WHAT NEEDS TO BE DONE:
A faithful copy is required: transcribe each line below exactly, minus the pictures.

╭─ THE DATA

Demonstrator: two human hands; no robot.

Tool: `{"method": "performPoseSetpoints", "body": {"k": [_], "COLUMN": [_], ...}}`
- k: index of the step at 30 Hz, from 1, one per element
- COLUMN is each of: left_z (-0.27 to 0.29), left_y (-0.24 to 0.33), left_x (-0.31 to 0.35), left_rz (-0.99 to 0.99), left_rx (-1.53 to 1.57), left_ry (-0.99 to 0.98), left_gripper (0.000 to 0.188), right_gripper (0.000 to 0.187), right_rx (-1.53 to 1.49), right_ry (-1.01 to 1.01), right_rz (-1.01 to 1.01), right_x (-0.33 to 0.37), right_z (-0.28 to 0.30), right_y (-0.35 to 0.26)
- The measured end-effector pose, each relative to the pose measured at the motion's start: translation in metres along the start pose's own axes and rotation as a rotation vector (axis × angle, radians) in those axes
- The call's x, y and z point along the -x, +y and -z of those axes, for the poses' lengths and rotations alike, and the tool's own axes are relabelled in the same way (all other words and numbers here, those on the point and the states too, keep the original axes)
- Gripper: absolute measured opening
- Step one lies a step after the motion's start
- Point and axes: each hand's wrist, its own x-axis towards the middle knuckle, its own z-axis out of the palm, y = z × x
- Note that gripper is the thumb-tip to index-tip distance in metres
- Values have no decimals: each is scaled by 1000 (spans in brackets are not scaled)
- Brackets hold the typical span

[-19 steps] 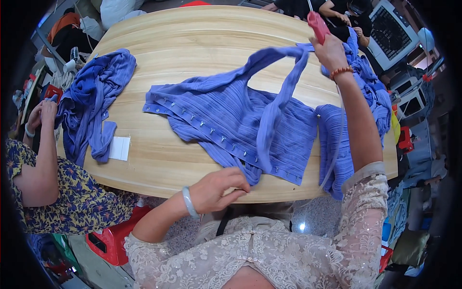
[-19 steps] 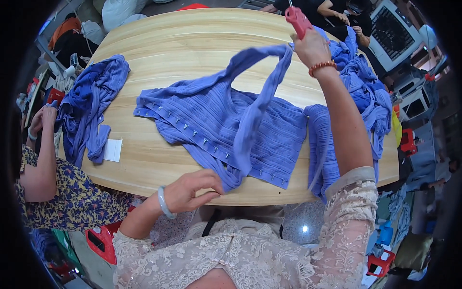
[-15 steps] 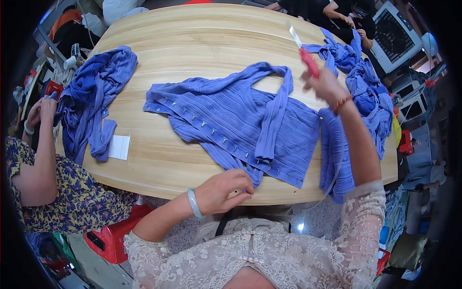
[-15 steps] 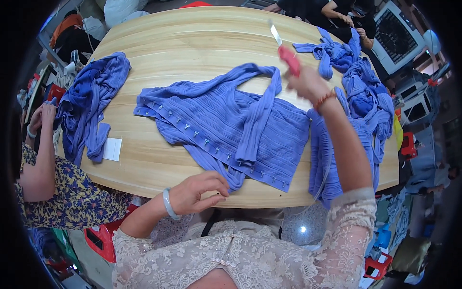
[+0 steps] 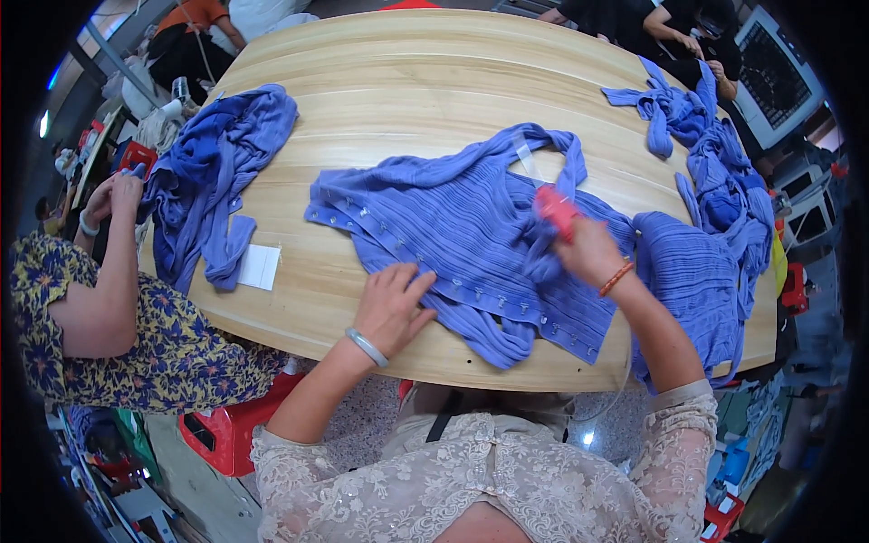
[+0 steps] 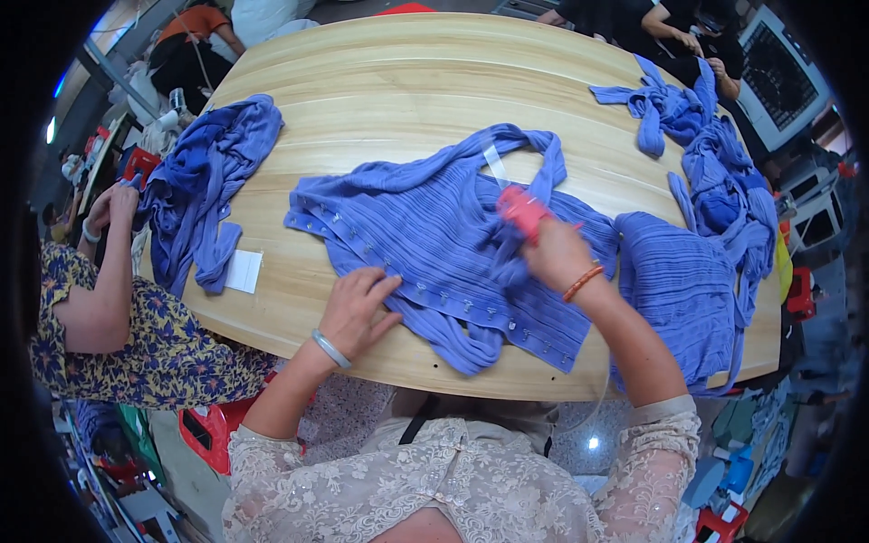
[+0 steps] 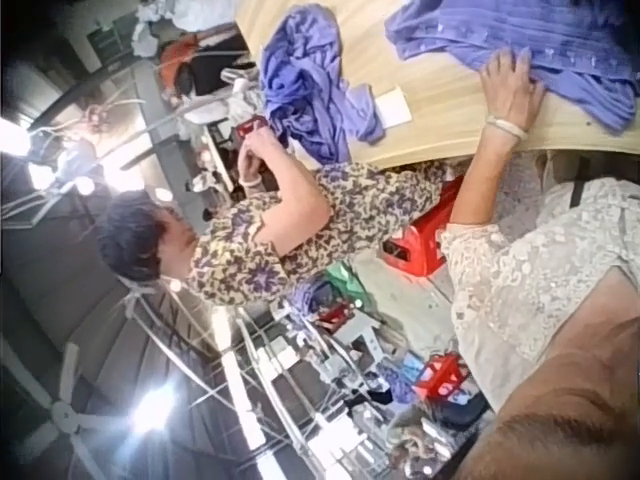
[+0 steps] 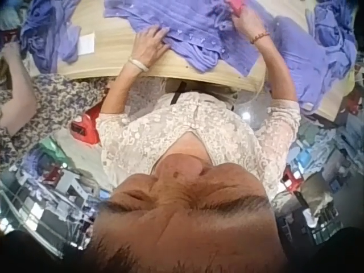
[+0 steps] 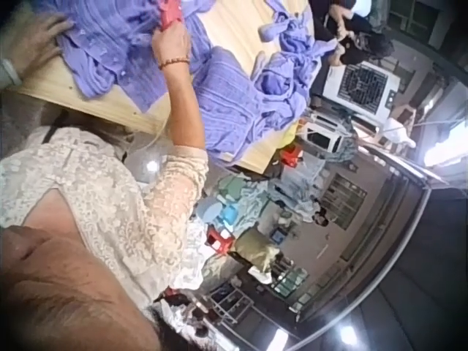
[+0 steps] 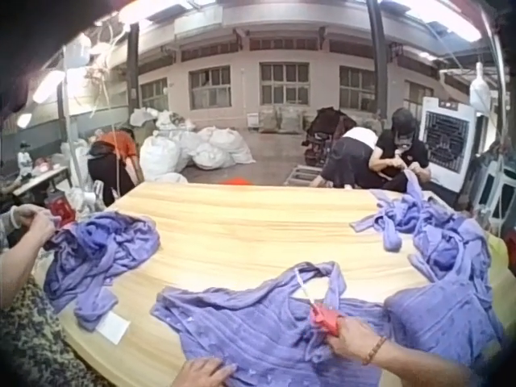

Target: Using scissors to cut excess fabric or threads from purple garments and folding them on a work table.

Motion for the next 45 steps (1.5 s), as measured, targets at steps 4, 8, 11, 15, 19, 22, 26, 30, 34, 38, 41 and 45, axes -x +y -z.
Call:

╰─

EXPECTED ANSWER:
Demonstrator: two human hands; no robot.

Tool: `{"method": "performPoseSetpoints", "body": {"k": [_], "COLUMN": [_], ...}}`
- k: index of the step at 30 Hz, from 1, one per element
- COLUMN is each of: left_z (-0.27 to 0.29), left_y (-0.24 to 0.33), left_x (-0.31 to 0.35), left_rz (-0.99 to 0.99), left_rx (-1.53 to 1.57), left_ry (-0.99 to 0.98), left_gripper (0.000 to 0.188), right_gripper (0.000 to 0.187), right_rx (-1.53 to 1.49), right_ry (-1.01 to 1.01), right_rz (-1.01 to 1.01), right_x (-0.33 to 0.37), right_z (-0.28 to 0.30), right_y (-0.35 to 0.26)
- The measured end-effector pose, each relative to the pose measured at the motion's start: translation in metres along the start pose's own axes and rotation as a rotation vector (axis × angle, radians) in those axes
- The call's x, y and z point along the -x, +y and -z of those axes, for the poses' lengths and rotations alike, and the tool's own axes are relabelled in the same way (all other words and numbers here, those on the point and the states too, keep the original axes)
- Gripper: absolute measured opening
- Step one lies a step after the motion's start
- Point and axes: each hand's wrist, its own x-axis towards the middle knuckle, its own z-axis out of the palm, y = z × x
- Note that gripper is the thumb-tip to index-tip distance in metres
- Values have no decimals: each is scaled by 1000 (spans in brackets are not scaled)
- Brackets hold the typical span

[-19 steps] 
[-19 steps] 
[-15 steps] 
[-15 steps] 
[+0 steps] 
[+0 steps] 
[+0 steps] 
[+0 steps] 
[+0 steps] 
[+0 steps] 

Target: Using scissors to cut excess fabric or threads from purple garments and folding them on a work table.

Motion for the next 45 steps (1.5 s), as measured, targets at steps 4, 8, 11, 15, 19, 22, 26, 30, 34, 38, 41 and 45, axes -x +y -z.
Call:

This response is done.